Interestingly, the article also notes that while some generic companies and NGOs continue to fight against patents, arguing that competition is the only way to bring down drugs to affordable levels, a report from the United Nations (released just ahead of a special session on the Millennium Development Goals in September) highlighted that one of the biggest gaps in access to medicines did not relate to patented medicines at all, but rather generic drugs with often very high prices.

The following is the beginning of the article.  The full text is available on the Global Health Magazine site.

On the shelves of pharmacies across India, a new form of competition is taking hold. Patients long neglected by multinational drug groups are beginning to gain access to a wider variety of innovative medicines at more affordable prices.

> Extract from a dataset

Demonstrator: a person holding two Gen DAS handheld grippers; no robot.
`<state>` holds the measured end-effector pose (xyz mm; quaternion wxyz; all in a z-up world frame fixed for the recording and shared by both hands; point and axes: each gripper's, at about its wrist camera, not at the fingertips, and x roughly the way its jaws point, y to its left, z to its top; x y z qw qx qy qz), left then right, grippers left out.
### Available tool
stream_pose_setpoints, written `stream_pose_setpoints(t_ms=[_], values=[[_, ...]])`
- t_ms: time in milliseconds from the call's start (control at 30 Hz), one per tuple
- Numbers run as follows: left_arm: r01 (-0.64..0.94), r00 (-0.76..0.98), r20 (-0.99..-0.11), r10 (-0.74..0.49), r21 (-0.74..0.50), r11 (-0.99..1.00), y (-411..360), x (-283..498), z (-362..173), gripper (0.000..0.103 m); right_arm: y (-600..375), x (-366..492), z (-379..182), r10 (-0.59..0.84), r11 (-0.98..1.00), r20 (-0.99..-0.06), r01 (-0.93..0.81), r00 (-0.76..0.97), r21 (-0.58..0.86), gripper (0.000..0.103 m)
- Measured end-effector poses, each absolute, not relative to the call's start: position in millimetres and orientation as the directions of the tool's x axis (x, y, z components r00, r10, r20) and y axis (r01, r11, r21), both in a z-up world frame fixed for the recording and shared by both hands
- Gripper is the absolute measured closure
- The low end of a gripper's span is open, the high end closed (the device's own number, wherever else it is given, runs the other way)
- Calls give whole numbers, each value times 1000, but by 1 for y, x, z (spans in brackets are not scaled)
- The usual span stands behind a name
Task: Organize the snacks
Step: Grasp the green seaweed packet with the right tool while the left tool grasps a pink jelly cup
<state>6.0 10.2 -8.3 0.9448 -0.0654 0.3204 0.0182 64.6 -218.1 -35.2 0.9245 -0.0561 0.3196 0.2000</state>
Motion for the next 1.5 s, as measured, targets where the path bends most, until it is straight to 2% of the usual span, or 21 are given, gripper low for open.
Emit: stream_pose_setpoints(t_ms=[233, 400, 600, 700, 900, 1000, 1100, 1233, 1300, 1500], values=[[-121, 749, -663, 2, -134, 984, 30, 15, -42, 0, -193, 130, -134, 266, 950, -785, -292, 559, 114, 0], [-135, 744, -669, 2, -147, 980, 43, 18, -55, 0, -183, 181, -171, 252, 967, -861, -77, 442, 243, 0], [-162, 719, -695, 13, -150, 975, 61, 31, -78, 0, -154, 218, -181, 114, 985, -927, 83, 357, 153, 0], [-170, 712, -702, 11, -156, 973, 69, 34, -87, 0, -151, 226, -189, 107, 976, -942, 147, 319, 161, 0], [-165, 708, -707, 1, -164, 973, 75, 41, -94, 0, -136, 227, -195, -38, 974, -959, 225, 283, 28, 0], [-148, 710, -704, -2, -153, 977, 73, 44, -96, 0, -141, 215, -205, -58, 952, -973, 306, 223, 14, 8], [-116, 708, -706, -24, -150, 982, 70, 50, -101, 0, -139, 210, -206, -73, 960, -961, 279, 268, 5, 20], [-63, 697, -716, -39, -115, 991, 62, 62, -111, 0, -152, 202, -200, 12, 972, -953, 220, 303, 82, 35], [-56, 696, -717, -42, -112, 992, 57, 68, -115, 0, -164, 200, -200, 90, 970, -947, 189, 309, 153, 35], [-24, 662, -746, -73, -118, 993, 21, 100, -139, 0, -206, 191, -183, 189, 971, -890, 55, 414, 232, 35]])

In the past, even when newer drugs were physically available, they were typically charged at Western prices, too costly for most to buy. Now Merck is offering its diabetes drug Januvia at a fifth of the U.S. price, and GlaxoSmithKline (GSK) is charging different prices even within India to reach more of the population.

Such nuanced approaches to drug pricing that more closely reflect the ability to pay represent an attractive new trade-off for pharmaceutical companies: they provide greater sales to please their shareholders, while improving access to medicines for patients on lower incomes in the developing world.

“The pharma industry has realized that the vanilla solutions that were effective in the past now require significant differentiation,” says Todd Evans, director of the health-care advisory group at PricewaterhouseCoopers, the accountancy and advisory firm. “Pricing is going to be highly varied.”